Before emigrating in 1933 (first to England and then, in 1937, to the USA where he became a naturalized citizen in 1943) Siodmak had six novels published in Germany, of which F.P.1 Does Not Reply was the only one translated into English. Four of the others could be classified as thrillers with a scientific element such as Rache im Äther ["Revenge in Space"] (1932), an otherwise routine melodrama of aerial vengeance which incorporates the use of a laser.

His novels in English, aside from Donovan's Brain (September-November 1942 Black Mask; 1943) – his most interesting, featuring an artificially preserved Brain in a Box which develops the baleful Psi Power of mind control – include its belated sequels Hauser's Memory (1968), a story about a kind of Identity Transfer that was filmed as Hauser's Memory (1970), and Gabriel's Body (1992). All three of these novels feature the biochemist Dr Patrick Cory. Skyport (1959) deals with the construction of the first Space Station in the form of a hotel, The Third Ear (1971) is about the discovery of Psi Powers, and City in the Sky (1974) deals with rebellion in a Prison satellite, a Space Station orbiting the eponymous Macrostructure. Riders to the Stars (1953) was published as by Siodmak and Robert Smith, but Siodmak's only connection with it was the original screenplay. All of his novels develop a strong atmosphere but are usually thin on characterization and plot.

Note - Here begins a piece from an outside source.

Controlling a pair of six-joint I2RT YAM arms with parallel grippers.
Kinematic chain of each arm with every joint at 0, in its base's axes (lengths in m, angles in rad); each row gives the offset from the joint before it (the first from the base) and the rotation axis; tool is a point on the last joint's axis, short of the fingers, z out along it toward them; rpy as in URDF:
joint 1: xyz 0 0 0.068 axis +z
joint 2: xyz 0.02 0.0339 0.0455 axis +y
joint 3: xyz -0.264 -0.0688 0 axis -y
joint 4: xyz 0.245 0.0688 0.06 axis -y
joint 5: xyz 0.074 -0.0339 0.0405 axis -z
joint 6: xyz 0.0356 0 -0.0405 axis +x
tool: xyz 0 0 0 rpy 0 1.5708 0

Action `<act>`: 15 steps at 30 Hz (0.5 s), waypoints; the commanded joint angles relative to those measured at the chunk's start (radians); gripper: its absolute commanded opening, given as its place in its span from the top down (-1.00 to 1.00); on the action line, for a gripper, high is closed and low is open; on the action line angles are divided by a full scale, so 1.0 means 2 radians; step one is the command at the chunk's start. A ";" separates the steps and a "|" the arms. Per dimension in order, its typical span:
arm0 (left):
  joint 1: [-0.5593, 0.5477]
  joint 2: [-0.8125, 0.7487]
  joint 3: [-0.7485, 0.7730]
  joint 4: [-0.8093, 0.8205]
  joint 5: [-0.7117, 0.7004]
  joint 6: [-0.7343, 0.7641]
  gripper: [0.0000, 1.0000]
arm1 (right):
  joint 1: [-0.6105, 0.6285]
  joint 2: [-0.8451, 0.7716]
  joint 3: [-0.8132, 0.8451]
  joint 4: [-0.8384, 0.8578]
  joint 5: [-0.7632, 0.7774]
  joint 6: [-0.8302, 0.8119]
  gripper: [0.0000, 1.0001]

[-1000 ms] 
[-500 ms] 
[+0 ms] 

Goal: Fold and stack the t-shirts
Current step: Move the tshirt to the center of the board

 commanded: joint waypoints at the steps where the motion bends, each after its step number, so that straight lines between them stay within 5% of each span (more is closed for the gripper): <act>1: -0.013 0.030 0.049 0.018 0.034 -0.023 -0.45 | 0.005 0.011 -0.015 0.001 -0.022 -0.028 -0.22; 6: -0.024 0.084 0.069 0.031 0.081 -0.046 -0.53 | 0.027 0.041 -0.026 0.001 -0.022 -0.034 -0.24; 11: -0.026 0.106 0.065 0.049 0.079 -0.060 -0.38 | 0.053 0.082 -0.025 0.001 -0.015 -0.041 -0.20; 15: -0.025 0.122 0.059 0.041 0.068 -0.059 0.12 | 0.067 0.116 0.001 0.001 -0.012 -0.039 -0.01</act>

Siodmak has 35 movie credits in the USA and 18 in Europe; his US screenplays (some co-authorships) include The Invisible Man Returns (1940) (for this and other Invisibility films below see The Invisible Man), The Ape (1940), Black Friday (1940; vt Friday the Thirteenth), The Invisible Woman (1940), Invisible Agent (1942), The Wolf Man (1942), Son of Dracula (1943), Frankenstein Meets the Wolf Man (1943), I Walked with a Zombie (1943), House of Frankenstein (1944), The Lady and the Monster (1944) – based on his novel Donovan's Brain, subsequently filmed again as Donovan's Brain (1953) and Vengeance (1963; vt The Brain), and Parodied in The Man with Two Brains (1983) – The Beast with Five Fingers (1946), Tarzan's Magic Fountain (1949), Riders to the Stars (1953) and Creature with the Atom Brain (1955). He also wrote the story for Earth vs. the Flying Saucers (1956; vt Invasion of the Flying Saucers). Later in his career he also directed films, generally rather badly, including Bride of the Gorilla (1951), The Magnetic Monster (1953), Curucu, Beast of the Amazon (1956) and Tales of Frankenstein (1958), the last being a pilot for an unmade Television series.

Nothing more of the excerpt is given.